** Problem to solve **
Return all the entries below exactly as they were given.
◆ ◆ ◆
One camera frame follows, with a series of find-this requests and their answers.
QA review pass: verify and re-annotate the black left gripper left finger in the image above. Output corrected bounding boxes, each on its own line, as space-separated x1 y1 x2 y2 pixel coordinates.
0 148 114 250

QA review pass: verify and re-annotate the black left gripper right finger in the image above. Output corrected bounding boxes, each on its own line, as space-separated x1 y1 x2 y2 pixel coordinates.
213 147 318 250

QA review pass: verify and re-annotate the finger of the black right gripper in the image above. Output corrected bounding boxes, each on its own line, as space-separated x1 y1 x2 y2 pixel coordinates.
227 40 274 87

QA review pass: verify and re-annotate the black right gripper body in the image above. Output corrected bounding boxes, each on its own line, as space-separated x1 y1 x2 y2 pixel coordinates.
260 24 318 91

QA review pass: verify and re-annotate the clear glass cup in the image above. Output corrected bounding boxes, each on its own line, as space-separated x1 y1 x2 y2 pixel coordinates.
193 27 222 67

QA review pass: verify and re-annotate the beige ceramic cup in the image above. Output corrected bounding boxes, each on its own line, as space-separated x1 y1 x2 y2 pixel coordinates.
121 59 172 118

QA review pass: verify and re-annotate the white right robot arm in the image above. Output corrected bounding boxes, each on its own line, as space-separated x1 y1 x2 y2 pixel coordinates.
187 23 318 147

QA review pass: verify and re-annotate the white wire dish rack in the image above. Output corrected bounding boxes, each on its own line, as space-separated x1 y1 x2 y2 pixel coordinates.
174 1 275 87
◆ ◆ ◆
** Result for this exercise **
One camera frame follows, with a series of find-this requests and their answers.
QA review pass: verify and re-annotate the black left gripper left finger in the image above. Output corrected bounding boxes, each on its own line, as space-separated x1 y1 x2 y2 pixel coordinates.
0 148 114 250

QA review pass: verify and re-annotate the black left gripper right finger in the image above. Output corrected bounding boxes, each on its own line, as space-separated x1 y1 x2 y2 pixel coordinates.
213 147 318 250

QA review pass: verify and re-annotate the finger of the black right gripper in the image above. Output corrected bounding boxes, each on its own line, as space-separated x1 y1 x2 y2 pixel coordinates.
227 40 274 87

QA review pass: verify and re-annotate the black right gripper body in the image above. Output corrected bounding boxes, each on its own line, as space-separated x1 y1 x2 y2 pixel coordinates.
260 24 318 91

QA review pass: verify and re-annotate the clear glass cup in the image above. Output corrected bounding boxes, each on its own line, as space-separated x1 y1 x2 y2 pixel coordinates.
193 27 222 67

QA review pass: verify and re-annotate the beige ceramic cup in the image above. Output corrected bounding boxes, each on its own line, as space-separated x1 y1 x2 y2 pixel coordinates.
121 59 172 118

QA review pass: verify and re-annotate the white right robot arm in the image above. Output corrected bounding boxes, each on its own line, as space-separated x1 y1 x2 y2 pixel coordinates.
187 23 318 147

QA review pass: verify and re-annotate the white wire dish rack in the image above. Output corrected bounding boxes, each on its own line, as space-separated x1 y1 x2 y2 pixel coordinates.
174 1 275 87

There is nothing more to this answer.